17.08.2016, 16:40, Tom Lane kirjoitti:
Oskari Saarenmaa <o...@ohmu.fi> writes:
On my laptop a simple pgbench run (scale 100, 15 minutes) shows a 1.5%
performance improvement.

I would have hoped for a lot better result before anyone would propose
that we should deal with all the portability issues this'll create.

AFAICT pread and pwrite are available on pretty much all operating systems released in 2000s; it was added to Linux in 1997. Windows and HP-UX 10.20 don't have it, but we can just simulate it using lseek + read/write there without adding too much code.

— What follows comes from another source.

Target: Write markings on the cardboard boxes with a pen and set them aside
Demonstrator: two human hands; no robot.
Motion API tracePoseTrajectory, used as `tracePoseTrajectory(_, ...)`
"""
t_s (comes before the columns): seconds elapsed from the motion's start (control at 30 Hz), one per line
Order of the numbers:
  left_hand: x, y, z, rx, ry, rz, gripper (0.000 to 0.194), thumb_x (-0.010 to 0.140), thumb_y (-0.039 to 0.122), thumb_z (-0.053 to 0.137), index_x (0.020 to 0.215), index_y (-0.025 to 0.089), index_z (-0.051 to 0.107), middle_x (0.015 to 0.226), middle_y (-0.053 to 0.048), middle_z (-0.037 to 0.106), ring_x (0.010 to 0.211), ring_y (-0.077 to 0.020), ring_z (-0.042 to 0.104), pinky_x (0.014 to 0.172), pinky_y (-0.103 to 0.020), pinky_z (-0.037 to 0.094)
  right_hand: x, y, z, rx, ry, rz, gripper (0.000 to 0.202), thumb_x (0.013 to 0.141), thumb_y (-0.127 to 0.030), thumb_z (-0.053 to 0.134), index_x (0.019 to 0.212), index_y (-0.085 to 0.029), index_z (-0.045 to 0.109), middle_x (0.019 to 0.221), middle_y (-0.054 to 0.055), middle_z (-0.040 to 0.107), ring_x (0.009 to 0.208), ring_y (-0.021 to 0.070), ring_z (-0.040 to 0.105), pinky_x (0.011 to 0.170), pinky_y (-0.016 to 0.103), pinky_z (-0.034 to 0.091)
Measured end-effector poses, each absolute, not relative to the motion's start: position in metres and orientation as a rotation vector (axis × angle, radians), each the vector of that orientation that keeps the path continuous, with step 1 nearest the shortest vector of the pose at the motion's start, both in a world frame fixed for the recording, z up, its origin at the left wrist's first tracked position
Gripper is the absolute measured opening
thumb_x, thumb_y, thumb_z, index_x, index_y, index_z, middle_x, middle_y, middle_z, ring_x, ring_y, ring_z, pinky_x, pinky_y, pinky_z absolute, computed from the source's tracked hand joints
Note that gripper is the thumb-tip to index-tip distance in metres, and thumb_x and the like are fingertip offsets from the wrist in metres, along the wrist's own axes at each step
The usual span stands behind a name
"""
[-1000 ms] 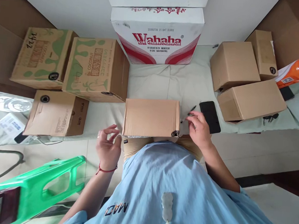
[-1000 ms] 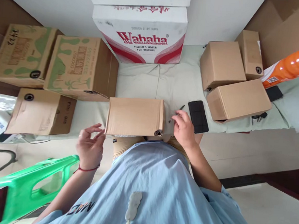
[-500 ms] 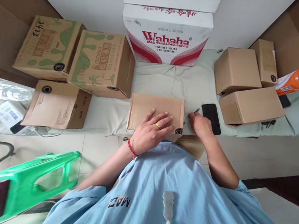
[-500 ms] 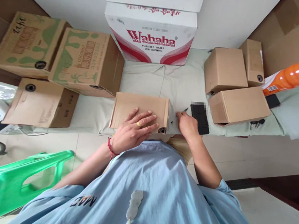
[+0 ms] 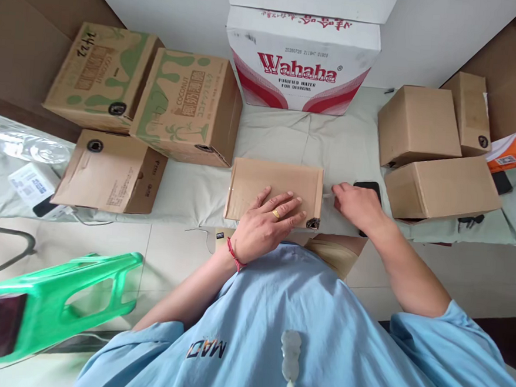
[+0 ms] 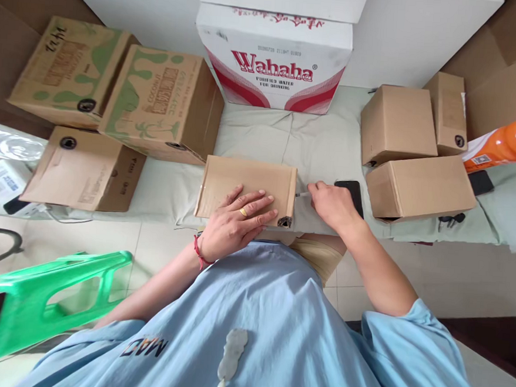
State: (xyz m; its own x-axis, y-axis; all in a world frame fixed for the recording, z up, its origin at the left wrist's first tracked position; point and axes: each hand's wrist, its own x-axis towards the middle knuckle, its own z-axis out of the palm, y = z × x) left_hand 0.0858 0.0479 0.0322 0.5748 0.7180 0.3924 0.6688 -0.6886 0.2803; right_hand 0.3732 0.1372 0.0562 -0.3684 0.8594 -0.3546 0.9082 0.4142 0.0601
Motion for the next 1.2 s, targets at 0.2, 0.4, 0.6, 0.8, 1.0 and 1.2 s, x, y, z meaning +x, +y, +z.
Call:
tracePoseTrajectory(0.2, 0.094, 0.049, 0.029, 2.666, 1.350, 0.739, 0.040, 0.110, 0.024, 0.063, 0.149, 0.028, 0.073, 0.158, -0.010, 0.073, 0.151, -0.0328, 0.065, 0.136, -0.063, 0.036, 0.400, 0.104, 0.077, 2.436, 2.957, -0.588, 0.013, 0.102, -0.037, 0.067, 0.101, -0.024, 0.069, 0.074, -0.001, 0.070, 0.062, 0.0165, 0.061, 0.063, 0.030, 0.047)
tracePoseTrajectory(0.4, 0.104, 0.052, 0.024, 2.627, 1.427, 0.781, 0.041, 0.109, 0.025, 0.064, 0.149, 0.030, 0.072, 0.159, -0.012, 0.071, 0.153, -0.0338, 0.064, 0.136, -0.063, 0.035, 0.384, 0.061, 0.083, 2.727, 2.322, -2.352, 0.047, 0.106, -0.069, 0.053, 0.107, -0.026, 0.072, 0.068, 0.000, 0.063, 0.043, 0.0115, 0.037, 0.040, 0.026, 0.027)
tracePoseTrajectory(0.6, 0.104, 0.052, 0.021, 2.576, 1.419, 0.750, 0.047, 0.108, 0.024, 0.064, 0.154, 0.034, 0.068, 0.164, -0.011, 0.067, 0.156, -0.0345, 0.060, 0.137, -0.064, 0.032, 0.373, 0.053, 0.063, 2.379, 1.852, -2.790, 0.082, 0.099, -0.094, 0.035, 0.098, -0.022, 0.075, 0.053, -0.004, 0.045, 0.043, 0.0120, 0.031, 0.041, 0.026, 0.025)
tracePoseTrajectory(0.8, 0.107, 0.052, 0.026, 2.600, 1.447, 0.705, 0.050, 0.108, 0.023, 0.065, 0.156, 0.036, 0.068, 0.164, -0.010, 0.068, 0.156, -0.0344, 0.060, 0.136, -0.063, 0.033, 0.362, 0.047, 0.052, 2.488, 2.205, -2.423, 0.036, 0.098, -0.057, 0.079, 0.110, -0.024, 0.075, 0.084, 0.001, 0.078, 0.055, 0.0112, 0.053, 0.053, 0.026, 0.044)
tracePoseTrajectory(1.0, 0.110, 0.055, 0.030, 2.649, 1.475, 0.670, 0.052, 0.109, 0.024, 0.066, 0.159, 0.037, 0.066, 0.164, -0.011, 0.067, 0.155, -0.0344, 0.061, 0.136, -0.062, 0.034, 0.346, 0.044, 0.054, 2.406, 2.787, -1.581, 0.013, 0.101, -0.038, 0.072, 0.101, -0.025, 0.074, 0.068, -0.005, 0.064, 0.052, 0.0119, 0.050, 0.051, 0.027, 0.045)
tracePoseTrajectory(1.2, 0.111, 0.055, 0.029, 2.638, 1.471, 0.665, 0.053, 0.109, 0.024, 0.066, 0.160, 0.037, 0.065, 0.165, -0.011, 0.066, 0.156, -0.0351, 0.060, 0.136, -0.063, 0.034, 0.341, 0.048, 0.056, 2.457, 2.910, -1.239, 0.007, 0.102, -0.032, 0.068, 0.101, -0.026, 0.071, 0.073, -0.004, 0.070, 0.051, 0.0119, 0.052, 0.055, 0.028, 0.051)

A 1.5% performance improvement is small but
measurable - and IMV more importantly it allows us to drop more than 100
lines of backwards (compatible?) code; maybe we could start targeting
more recent platforms in v10?

That's basically nonsense: we'll end up adding way more than that to
deal with platforms that haven't got these APIs.

Attached an updated patch that adds a configure check and uses lseek+read/write instead pread/pwrite when the latter aren't available. The previous code ended up seeking anyway in most of the cases and pgbench shows no performance regression on my Linux box.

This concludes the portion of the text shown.